FORT ST. JOHN, B.C. — This year’s 2023 North Peace Fall Fair Pioneer of the Year awards went to long-term volunteers Eleanor Steffensen and Stan and Faye Hetman.
According to the North Peace Fall Fair Society (NPFFS), Steffensen moved to the Peace in 1978, working as a legal assistant for multiple law and notary offices in Fort St. John. In her spare time, she would bake wedding cakes, make wine and raise animals on her property.
Steffensen became a member of the society in 1994 after hearing a call for volunteers on the radio. She began volunteering as the entertainment chairperson before moving into other positions, including secretary and treasurer.
In 1995, Steffensen, along with Cheryl Erickson, came up with the idea of the Pioneer of the Year award, which the Pioneer Inn sponsored for many years.
The NPFFS said Steffensen has donated “countless hours” to the fair and has never hesitated to step into a volunteer role that needed attention.
“She would allocate two weeks of her vacation time to the week leading up to the fair and the week following to work in the office and wrap up the final items before the fair was locked up
for the winter,” the society said in an email.
Steffensen’s husband Ralph was also very involved in the fair, serving as the chairman of horseshoes, organizing the crib tournament, and assisting with fairground maintenance, said the NPFFS.
“The fair has been very fortunate that Eleanor donated her time, talents, and legal knowledge for many years, helping the fair grow and prosper. Her incredible generosity has had a profound and lasting impact on the fair,” the society said.
The second recipients of this year’s Pioneer of the Year award, Stan and Faye Hetman, are second-generation members who have been volunteering with the fall fair for so long that the society isn’t sure what year they actually began working with the NPFFS.
Still, fair meeting minutes from the early 1980s reportedly show the couple attending meetings and being “faithful members” of the society.
“The Hetmans remember working alongside the Byras, Mooneys, Rankins, and Stasiuks during those earlier years,” the NPFFS said.
Stan Hetman was born and raised in North Pine, homesteading there before he moved to Prespatou, while Faye was born and raised in the Stoddart Creek area.
The couple married 50 years ago and have a farm in Rose Prairie, where they’ve grown crops and raised cattle, buffalo, chickens and other livestock over the years.
From 1981-1986 and again in 2000, Faye served as the chairperson of what used to be known as the roots and vegetable booth, which is now referred to as the fruits and vegetable booth.

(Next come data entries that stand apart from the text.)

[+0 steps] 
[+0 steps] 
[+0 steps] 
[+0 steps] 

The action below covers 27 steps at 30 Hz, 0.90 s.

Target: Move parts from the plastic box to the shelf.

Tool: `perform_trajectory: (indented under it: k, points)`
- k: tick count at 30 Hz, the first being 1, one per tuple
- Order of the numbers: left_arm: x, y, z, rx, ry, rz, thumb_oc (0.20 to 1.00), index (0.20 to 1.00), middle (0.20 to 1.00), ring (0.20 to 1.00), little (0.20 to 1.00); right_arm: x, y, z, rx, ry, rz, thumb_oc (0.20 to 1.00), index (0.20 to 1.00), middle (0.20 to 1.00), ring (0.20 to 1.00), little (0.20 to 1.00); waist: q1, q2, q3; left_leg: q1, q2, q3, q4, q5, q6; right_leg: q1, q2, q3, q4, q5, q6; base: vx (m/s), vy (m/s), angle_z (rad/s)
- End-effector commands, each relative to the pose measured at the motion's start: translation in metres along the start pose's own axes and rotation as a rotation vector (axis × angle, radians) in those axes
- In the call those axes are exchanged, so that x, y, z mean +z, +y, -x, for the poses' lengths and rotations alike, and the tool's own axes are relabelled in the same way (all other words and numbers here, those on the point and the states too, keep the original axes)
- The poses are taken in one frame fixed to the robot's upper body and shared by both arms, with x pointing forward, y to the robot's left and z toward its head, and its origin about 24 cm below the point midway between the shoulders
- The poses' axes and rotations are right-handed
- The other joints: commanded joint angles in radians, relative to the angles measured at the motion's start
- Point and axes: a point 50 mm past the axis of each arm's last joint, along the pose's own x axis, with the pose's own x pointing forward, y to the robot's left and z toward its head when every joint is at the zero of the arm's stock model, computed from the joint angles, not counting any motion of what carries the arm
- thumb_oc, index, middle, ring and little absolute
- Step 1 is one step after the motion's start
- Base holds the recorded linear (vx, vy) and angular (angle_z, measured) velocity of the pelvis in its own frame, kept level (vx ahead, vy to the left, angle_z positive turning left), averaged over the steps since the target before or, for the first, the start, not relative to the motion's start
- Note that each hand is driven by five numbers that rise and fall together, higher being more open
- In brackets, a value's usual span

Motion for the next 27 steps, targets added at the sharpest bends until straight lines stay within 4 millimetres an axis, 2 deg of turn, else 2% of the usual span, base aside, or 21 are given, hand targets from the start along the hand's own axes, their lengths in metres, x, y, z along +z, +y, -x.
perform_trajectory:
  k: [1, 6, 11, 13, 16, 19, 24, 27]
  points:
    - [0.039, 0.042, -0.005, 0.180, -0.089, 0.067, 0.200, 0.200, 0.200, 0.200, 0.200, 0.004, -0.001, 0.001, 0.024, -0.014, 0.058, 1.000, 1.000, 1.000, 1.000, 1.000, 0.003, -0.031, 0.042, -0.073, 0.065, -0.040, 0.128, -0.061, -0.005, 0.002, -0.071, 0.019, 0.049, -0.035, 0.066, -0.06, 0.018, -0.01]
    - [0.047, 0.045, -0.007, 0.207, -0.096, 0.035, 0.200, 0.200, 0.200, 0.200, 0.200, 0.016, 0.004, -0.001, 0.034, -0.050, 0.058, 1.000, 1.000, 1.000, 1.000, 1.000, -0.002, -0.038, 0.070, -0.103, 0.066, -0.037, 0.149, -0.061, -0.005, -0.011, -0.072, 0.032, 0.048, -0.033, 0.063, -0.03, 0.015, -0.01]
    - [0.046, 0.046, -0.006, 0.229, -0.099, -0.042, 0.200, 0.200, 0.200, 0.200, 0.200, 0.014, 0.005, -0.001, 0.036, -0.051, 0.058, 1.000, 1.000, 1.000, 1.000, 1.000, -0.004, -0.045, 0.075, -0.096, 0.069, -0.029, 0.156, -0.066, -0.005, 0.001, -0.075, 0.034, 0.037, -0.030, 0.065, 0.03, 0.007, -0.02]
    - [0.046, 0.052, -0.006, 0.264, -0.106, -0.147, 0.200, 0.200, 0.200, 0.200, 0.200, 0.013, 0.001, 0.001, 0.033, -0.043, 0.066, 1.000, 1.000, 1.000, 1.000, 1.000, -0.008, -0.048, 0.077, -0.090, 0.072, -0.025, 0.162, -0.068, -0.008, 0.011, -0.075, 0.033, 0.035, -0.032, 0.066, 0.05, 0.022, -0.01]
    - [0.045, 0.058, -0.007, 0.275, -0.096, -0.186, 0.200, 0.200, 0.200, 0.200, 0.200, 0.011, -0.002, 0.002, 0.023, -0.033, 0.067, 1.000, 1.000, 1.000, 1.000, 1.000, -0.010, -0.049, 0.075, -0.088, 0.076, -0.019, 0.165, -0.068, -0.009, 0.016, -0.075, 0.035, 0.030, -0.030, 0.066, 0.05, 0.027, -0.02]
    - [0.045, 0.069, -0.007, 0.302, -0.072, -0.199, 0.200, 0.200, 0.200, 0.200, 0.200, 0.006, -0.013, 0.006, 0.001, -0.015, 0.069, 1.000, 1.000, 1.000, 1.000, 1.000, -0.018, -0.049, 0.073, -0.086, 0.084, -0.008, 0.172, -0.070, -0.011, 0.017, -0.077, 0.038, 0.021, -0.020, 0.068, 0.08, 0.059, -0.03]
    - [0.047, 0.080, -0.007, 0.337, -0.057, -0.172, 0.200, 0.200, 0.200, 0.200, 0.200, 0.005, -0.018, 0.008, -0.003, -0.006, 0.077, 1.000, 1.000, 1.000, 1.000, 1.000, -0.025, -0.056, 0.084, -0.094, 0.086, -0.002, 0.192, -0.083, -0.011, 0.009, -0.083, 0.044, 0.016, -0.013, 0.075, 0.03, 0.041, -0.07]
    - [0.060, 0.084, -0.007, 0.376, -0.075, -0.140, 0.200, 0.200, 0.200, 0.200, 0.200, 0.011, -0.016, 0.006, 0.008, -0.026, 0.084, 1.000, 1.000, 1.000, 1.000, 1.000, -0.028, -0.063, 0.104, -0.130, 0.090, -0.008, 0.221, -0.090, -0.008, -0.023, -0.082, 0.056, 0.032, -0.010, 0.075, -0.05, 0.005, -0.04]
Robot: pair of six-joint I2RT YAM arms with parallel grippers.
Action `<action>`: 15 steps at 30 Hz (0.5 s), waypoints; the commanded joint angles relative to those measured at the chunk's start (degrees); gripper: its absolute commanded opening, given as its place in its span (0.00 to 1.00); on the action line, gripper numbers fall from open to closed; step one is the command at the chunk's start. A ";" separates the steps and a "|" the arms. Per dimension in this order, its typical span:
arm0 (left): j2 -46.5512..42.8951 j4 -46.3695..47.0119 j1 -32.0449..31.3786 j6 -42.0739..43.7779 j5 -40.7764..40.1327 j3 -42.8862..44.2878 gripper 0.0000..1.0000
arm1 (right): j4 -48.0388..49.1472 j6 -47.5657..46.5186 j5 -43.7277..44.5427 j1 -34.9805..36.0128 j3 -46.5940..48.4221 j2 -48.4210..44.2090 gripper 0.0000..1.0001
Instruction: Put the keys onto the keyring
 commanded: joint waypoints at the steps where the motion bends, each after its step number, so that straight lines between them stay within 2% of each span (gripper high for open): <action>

She also used to cook the Saturday night dinners that were served at the fair, which back then were called “Dine in the Pines.”
“Both Stan and Faye were members of the Cattleman’s Association, and they served up what many long time fair goers will remember with fondness – beef on a bun,” the society said.
Stan also helped around the grounds by completing repairs and running errands when needed.
The Hetmens have entered multiple exhibits at the fair over the years, with Stan entering his cows and other livestock and Faye entering her baking. The couple also helped their daughter, Kendra, show her 4-H beef in cattle shows.
Once their granddaughter Alicia was old enough to ride, the couple cheered her on while she competed in the light horse show every year.
“This year, Stan and Faye had the honour of watching their great-grandkids, Jace and Kenzie Copeland, compete in their first light horse competition. As they grow, Stan and Faye will cheer them on as they compete and show their Angus cattle in the beef shows,” the NPFFS said.
The society said despite summer being a busy time of year for farmers, the Hetmans always made sure they stopped by to help others—whether it be at the fair or a neighbour’s property.
Last year’s Pioneer of the Year awards were given to Ron and Noreen Kramer and Gerald and Gail Peters.
Another award given out over the weekend was the 2023 Farm Family of the Year award. Sponsored by Bluewave Energy, the award recognizes the family that has the most entries in both bench exhibits and livestock. This year, the award went to the King Family after they submitted 169 entries in total.
The Kings live and raise cattle in Rose Prairie and had a wide variety of entries, including multiple junior exhibits, flowers, canning, roosters, and photography.
The family’s two girls, Katy and Delaney, also rode in this year’s gymkhana.
“The King Family have been participants in the Fall Fair for many, many years. Rena’s mom Marsha Anderson used to chair the junior exhibits,” the society said.
Last year’s Farm Family of the Year award went to Priscilla and Kurtis Benterud.
The 2023 North Peace Fall Fair ran from August 18th to 20th at the Fall Fairgrounds in Rose Prairie. The event featured live music, animal shows, and tractor pulls.